Quote from: Malthus on December 05, 2020, 02:57:14 PM
One thing that has to be kept in mind when studying religions is that the believers described by a particular label often vary as much in what they actually believe as those not described by that label.

This is particularly something to be kept in mind when discussing the religions of people who are less familiar - for example, Hindus, Taoists and Buddhists. In the West, there is a tendency to judge these religions but the high intellectual and philosophical traditions that have been popularized by Western thinkers highly influenced by these things - which gives us a perhaps excessively intellectual view of what most actual believers in these religions actually believe.

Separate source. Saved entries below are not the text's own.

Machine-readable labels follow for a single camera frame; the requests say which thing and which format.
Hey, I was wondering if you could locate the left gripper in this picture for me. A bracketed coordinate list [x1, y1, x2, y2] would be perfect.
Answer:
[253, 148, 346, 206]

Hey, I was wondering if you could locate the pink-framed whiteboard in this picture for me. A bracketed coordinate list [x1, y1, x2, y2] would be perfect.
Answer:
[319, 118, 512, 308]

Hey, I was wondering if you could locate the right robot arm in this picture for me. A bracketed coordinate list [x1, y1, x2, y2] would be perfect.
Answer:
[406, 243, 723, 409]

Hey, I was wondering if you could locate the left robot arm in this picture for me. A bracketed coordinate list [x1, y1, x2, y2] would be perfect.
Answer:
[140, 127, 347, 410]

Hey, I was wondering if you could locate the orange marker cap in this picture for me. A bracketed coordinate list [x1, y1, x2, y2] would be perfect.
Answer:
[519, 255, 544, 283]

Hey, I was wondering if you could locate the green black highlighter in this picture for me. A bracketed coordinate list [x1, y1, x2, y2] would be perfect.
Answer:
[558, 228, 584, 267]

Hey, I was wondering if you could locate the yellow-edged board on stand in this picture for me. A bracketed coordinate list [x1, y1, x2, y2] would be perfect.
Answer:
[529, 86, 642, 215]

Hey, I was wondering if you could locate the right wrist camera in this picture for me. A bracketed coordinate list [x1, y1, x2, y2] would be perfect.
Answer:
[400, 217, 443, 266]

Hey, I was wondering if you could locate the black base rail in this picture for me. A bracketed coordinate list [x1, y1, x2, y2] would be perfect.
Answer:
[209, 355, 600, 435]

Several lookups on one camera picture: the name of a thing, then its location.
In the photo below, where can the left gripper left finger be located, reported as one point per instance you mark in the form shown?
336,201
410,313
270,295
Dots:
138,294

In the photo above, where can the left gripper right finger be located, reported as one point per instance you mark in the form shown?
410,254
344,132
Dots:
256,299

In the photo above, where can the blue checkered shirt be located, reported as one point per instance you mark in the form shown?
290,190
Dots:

I went through a bit of disappointment of this sort - I was very interested in Taoist philosophy, only to discover that most actual believers in Taoism are hardly distinguishable from any other believers in Chinese folk religion. Similarly, most actual Buddhist believers you are actually likely to meet in China worship a religion not all that dissimilar to any other, focused on rituals. It has little to do with Buddhist philosophy.

Are you telling me that not all Asatru people are kooks?
Women want me. Men want to be with me.

Razgovory

I don't know much about Hinduism.  Does it have an ethnocentric element similar to Judiasm or the Norse Lay of Rig?  We are a special people and for that reason we can enslave or destroy other peoples?
I've given it serious thought. I must scorn the ways of my family, and seek a Japanese woman to yield me my progeny. He shall live in the lands of the east, and be well tutored in his sacred trust to weave the best traditions of Japan and the Sacred South together, until such time as he (or, indeed his house, which will periodically require infusion of both Southern and Japanese bloodlines of note) can deliver to the South it's independence, either in this world or in space.  -Lettow April of 2011

Raz is right. -MadImmortalMan March of 2017

The Brain

Quote from: Razgovory on December 05, 2020, 03:53:20 PM
I don't know much about Hinduism.  Does it have an ethnocentric element similar to Judiasm or the Norse Lay of Rig?  We are a special people and for that reason we can enslave or destroy other peoples?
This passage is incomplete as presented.